Directions for this task ▸ Reproduce the lines from the one holding "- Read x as" to the end of the entries. Include both ends and change nothing.
^^^^^^^^
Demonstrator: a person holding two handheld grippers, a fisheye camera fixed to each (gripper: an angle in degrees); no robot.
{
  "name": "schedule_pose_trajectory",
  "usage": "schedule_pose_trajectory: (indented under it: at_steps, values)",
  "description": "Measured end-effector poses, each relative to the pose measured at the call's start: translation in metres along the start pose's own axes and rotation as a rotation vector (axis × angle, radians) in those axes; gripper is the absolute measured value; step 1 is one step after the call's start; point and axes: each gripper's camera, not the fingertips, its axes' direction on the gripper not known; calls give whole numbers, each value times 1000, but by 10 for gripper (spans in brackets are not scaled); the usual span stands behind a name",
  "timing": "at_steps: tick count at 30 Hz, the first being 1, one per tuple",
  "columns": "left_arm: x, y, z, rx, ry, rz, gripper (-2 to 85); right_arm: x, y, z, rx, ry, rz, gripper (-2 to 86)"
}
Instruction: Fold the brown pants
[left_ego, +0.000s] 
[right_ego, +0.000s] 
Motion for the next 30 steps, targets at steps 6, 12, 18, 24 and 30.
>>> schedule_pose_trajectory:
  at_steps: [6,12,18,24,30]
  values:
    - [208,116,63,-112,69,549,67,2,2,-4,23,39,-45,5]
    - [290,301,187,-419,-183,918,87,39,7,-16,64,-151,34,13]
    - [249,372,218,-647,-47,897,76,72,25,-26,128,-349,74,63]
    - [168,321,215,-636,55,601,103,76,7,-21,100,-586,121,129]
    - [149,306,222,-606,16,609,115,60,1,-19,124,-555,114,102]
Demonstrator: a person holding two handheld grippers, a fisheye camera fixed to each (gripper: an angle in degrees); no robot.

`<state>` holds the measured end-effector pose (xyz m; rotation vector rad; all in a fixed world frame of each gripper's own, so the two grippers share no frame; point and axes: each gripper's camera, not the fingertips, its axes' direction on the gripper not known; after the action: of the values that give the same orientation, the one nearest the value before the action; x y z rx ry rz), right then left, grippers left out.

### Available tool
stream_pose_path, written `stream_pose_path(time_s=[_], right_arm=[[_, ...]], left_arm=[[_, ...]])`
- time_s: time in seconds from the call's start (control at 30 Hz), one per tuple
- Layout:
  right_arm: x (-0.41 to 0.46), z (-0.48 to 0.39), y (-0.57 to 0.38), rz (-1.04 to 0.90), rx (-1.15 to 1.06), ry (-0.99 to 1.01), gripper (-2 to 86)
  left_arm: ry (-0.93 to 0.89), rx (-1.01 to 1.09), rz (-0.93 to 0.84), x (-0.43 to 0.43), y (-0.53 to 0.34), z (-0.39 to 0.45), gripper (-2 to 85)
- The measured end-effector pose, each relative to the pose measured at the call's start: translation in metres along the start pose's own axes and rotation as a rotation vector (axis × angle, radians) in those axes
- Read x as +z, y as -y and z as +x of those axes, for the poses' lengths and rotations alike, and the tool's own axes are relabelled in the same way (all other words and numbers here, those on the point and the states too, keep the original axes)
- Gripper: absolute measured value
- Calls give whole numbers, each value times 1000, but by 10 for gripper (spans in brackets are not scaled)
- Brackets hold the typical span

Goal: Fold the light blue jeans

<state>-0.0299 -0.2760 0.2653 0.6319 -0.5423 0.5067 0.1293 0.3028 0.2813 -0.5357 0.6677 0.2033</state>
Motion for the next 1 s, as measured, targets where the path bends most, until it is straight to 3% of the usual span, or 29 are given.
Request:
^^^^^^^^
Answer to the exercise ▸
- Read x as +z, y as -y and z as +x of those axes, for the poses' lengths and rotations alike, and the tool's own axes are relabelled in the same way (all other words and numbers here, those on the point and the states too, keep the original axes)
- Gripper: absolute measured value
- Calls give whole numbers, each value times 1000, but by 10 for gripper (spans in brackets are not scaled)
- Brackets hold the typical span

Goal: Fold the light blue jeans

<state>-0.0299 -0.2760 0.2653 0.6319 -0.5423 0.5067 0.1293 0.3028 0.2813 -0.5357 0.6677 0.2033</state>
Motion for the next 1 s, as measured, targets where the path bends most, until it is straight to 3% of the usual span, or 29 are given.
Request:

The exercise calls for nothing further.